* Your instructions *
Going line by line through the records below, count those with the word "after" and give only the count.

* Record extracts *
· · · · ·

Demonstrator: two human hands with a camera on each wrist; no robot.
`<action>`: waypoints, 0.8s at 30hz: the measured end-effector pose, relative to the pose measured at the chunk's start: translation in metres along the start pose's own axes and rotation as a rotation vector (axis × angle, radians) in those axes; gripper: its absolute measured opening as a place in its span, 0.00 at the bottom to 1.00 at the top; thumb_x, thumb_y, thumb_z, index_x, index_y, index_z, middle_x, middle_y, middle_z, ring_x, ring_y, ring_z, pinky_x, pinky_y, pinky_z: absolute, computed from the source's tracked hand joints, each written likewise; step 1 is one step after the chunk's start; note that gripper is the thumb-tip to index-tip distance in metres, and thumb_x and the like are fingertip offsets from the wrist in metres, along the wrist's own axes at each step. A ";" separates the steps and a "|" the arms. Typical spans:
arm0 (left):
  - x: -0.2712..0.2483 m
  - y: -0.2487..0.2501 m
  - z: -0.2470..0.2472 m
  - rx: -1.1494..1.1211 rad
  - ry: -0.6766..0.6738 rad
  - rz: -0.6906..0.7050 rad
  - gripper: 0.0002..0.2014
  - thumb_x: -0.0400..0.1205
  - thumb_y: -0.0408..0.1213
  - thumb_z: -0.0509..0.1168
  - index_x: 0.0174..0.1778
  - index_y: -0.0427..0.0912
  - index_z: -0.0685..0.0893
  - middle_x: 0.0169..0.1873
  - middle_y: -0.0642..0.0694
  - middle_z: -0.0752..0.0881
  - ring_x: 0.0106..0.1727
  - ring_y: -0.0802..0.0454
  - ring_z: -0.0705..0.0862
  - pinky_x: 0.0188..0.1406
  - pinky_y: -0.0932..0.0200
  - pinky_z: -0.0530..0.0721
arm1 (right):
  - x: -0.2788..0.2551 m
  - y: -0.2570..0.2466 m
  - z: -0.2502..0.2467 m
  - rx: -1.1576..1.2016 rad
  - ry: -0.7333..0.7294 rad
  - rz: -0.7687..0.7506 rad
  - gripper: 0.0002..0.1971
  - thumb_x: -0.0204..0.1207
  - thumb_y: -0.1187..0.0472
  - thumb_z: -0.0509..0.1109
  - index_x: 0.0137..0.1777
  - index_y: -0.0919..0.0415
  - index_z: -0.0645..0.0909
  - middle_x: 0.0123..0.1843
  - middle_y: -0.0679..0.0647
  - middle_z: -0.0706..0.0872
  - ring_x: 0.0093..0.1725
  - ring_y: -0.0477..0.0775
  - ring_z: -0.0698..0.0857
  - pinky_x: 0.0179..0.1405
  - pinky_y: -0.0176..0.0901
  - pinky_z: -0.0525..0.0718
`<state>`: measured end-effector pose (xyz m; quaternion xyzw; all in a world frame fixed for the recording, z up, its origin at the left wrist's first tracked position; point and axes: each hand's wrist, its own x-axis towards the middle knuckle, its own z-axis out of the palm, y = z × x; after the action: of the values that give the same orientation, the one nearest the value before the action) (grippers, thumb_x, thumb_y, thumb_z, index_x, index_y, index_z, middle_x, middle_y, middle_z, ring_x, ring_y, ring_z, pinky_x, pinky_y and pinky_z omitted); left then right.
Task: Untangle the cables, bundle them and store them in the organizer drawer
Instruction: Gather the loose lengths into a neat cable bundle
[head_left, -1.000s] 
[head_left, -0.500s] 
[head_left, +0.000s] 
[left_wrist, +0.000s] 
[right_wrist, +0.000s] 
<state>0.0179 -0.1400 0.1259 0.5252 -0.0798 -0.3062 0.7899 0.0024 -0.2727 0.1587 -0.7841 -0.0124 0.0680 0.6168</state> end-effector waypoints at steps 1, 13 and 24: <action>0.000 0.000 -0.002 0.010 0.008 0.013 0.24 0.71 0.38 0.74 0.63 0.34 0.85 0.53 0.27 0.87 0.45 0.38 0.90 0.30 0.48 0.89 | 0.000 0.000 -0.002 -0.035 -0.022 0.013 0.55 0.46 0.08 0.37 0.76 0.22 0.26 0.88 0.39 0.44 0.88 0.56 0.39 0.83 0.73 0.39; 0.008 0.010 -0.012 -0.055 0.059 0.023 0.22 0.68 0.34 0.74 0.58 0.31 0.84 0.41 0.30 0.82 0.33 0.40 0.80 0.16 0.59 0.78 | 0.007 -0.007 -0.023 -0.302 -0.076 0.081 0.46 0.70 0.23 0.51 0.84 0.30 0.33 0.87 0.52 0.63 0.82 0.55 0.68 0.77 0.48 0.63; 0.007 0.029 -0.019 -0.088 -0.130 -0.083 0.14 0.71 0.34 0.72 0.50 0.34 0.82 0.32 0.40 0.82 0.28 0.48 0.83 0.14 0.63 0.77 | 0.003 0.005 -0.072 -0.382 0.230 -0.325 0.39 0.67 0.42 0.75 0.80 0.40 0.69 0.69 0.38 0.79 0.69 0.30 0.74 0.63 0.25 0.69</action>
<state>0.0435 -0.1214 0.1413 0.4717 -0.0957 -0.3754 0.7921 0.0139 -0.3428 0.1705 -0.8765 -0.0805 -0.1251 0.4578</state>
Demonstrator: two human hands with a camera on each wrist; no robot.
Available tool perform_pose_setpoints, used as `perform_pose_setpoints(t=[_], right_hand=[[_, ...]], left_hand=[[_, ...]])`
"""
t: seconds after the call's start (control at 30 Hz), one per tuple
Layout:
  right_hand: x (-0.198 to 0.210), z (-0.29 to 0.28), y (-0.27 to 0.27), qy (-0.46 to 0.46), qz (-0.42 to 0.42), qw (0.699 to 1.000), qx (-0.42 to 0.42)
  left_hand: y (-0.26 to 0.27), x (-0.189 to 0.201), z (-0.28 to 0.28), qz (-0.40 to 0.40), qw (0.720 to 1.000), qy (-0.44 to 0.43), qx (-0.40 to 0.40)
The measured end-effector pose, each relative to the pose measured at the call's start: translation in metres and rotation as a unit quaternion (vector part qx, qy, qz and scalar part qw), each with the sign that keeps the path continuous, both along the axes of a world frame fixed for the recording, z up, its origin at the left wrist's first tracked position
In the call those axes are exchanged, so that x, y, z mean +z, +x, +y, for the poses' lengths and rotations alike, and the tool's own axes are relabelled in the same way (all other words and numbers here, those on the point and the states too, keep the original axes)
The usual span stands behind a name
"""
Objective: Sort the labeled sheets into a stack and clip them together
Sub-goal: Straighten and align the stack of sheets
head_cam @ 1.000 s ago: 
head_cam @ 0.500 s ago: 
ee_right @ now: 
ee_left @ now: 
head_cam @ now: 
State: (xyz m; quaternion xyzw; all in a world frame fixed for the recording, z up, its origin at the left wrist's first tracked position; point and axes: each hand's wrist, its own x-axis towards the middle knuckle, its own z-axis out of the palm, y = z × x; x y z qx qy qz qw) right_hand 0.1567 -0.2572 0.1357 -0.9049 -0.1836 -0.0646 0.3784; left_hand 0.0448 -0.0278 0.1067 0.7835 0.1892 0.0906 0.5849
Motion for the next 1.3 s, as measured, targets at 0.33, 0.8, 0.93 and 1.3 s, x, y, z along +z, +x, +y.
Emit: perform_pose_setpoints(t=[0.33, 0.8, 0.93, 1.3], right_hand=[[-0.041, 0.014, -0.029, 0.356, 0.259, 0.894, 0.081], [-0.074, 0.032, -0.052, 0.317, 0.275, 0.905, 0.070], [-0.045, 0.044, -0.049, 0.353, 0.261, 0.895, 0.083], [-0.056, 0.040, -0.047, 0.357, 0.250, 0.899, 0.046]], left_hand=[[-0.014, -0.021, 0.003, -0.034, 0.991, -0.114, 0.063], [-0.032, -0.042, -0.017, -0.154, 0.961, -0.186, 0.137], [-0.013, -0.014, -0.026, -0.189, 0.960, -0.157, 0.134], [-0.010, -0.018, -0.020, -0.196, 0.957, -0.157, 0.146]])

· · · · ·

* The answer *
3